LLMServe / DistServe

Disaggregated serving system for Large Language Models (LLMs).
Apache License 2.0
293 stars 29 forks source link

How difficult will adding Llama 3 support be? #12

Open kalradivyanshu opened 3 months ago

kalradivyanshu commented 3 months ago

Hey, love the work you guys have done on DistServe and SwiftTransformer. As far as I can tell it supports Llama-2. How hard will adding Llama-3 models be? I specifically want support for https://huggingface.co/meta-llama/Meta-Llama-3-8B-Instruct.

Any guidance will be really helpful. Thanks!

interestingLSY commented 3 months ago

Technically there shouldn't be any issues I think, since that LLaMA-3 has no architectural difference from LLaMA-2. Will try to add that tomorrow.
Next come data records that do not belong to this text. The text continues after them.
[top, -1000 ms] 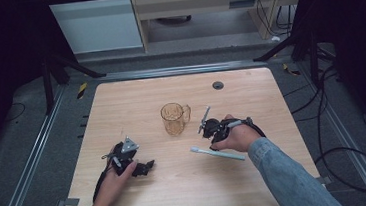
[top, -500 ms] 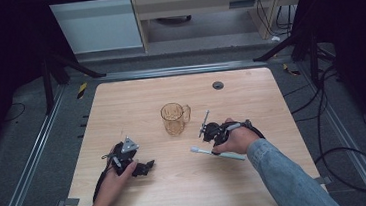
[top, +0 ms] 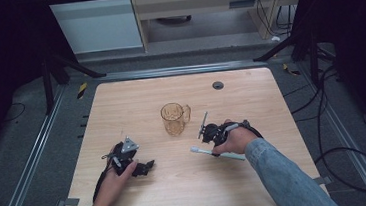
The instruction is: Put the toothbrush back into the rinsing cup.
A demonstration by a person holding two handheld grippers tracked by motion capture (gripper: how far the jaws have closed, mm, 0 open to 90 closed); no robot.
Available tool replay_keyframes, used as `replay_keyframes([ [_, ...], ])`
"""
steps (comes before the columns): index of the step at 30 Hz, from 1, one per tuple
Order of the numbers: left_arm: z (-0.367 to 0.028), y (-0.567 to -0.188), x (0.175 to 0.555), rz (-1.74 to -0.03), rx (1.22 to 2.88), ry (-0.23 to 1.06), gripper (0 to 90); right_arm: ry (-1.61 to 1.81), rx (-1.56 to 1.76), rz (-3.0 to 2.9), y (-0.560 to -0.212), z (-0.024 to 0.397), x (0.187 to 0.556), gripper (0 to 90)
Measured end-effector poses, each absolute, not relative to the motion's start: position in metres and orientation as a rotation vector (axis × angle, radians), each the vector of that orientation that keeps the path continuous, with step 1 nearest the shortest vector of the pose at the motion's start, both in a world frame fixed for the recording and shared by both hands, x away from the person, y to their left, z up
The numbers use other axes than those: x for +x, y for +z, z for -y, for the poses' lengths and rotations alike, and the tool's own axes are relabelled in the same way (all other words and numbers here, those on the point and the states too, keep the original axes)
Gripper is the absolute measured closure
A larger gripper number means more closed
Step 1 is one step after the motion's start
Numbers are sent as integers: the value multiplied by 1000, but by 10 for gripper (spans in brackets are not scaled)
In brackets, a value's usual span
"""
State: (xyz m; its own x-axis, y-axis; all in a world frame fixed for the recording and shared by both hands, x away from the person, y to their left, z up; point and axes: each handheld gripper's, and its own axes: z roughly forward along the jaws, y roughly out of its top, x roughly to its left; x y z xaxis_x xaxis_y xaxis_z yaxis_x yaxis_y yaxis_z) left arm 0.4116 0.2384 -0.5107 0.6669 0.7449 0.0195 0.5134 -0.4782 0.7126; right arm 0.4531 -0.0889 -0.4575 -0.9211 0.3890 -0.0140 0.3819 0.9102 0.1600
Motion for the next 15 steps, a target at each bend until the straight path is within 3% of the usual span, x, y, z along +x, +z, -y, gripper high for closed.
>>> replay_keyframes([
  [15,-238,-511,411,-967,2186,429,0,205,592,-3044,-461,81,457,706],
])
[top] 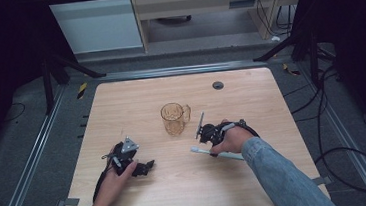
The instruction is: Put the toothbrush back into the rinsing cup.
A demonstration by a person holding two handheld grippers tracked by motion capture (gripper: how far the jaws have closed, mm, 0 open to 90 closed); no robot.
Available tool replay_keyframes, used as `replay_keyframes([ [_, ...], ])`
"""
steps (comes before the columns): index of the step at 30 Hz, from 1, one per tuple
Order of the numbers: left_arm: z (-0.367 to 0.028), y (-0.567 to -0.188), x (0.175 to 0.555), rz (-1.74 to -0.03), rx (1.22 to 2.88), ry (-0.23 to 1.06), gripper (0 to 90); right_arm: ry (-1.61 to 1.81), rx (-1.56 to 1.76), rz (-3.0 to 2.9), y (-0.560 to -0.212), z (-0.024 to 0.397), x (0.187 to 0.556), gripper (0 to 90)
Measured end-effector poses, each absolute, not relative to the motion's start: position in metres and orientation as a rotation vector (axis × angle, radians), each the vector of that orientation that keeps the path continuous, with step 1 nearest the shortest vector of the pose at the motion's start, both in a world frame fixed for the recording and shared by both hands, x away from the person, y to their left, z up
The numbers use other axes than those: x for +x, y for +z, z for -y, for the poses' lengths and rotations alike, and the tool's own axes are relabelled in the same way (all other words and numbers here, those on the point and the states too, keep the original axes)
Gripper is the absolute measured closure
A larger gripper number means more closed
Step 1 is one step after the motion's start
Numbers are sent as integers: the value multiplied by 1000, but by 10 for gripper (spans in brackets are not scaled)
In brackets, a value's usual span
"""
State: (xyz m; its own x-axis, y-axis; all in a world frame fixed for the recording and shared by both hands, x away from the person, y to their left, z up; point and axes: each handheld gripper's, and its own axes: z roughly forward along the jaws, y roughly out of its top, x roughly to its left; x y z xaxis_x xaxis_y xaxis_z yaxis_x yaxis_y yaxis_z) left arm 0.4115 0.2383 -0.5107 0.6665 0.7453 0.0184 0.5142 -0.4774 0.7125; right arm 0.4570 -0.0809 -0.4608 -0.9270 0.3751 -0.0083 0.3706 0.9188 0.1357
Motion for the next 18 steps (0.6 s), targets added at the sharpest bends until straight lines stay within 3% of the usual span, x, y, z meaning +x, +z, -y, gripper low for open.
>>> replay_keyframes([
  [18,-238,-511,412,-965,2187,431,0,153,580,-3062,-464,79,458,723],
])
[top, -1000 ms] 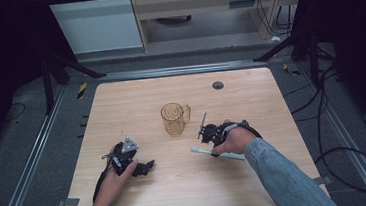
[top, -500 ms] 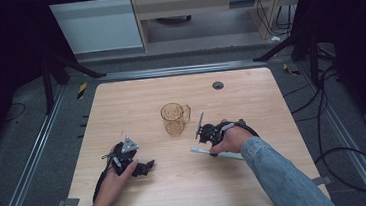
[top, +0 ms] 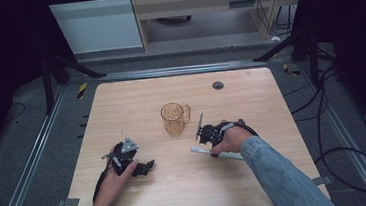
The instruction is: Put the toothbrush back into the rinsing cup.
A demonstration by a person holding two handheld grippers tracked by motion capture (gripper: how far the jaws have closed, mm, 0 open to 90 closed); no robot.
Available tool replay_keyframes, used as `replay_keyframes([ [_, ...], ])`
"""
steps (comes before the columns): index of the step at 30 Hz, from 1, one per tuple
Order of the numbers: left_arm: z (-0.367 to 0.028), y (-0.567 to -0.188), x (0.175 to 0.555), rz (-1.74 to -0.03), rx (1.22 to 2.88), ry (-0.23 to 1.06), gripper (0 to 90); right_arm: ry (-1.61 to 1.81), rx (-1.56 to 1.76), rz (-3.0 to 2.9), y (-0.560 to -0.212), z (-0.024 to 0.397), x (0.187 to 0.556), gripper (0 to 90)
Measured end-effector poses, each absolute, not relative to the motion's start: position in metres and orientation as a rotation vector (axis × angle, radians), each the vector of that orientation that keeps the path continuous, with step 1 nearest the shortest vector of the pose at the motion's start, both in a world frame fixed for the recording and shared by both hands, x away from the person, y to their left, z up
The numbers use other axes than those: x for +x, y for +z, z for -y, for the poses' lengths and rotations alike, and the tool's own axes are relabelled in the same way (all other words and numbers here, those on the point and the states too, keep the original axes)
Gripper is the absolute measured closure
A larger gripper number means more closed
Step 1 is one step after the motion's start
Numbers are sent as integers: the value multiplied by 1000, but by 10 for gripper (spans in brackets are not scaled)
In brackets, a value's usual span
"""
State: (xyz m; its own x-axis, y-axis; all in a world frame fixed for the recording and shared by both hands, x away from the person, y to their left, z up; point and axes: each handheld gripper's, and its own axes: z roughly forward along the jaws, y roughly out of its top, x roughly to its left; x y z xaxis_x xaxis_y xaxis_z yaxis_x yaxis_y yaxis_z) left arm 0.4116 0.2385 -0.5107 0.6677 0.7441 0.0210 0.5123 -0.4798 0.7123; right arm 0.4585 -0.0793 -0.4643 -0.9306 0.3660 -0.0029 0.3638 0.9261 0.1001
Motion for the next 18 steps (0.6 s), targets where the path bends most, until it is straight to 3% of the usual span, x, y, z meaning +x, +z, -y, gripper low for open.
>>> replay_keyframes([
  [18,-239,-511,412,-964,2188,433,0,98,544,-3071,-466,77,459,751],
])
kalradivyanshu commented 3 months ago

Thank you for your prompt response! I am broadly interested in having support for more models in DistServe like Phi-3, in general can you tell me what all steps will I have to take to add a new model into DistServe? Further-more can I have a DistServe server running that has multiple models loaded? And then I add which model I want to infer in the infer request? (like how triton, vllm support multiple models)

interestingLSY commented 3 months ago

Thank you a lot for your attention and enthusiasm for this project.

The architecture of DistServe can be divided into two parts: the control plane, and the data plane. The former one is responsible for deciding "which request to serve" and is where we implement our "disaggregation" idea, and the latter one performs calculations. This repo contains code for the control plane. For the data plane, in order to achieve the state-of-the-art (SOTA) performance, DistServe utilizes a pure C++/CUDA implementation, SwiftTransformer.

Generally speaking, the following steps are necessary for adding support for a new model:

If you wish to support a model that has exactly the same architecture as LLaMA2, congratulations, you can just replace model_type in the model's config.json (you should have that after downloading from HuggingFace) to llama and it will work.

Frankly speaking, I am not really satisfied with DistServe's current implementation of the data plane. Despite delivering high performance (up to ~5% speedup compared to PyTorch version on small models (7b), and ~1% speedup on large models), the pure C++/CUDA implementation is hard to develop and maintain. Besides, this creates a barrier between DistServe and the whole ecosystem, e.g., we cannot use operator and kernels from PyTorch or OpenAI Triton, or it takes much effort to add support for a new model. A better solution could be leveraging PyTorch with OpenAI Triton, which achieves nearly equivalent performance while reducing the LoC (line-of-code) of the data plane by 10x compared to SwiftTransformer. SwiftLLM uses this approach.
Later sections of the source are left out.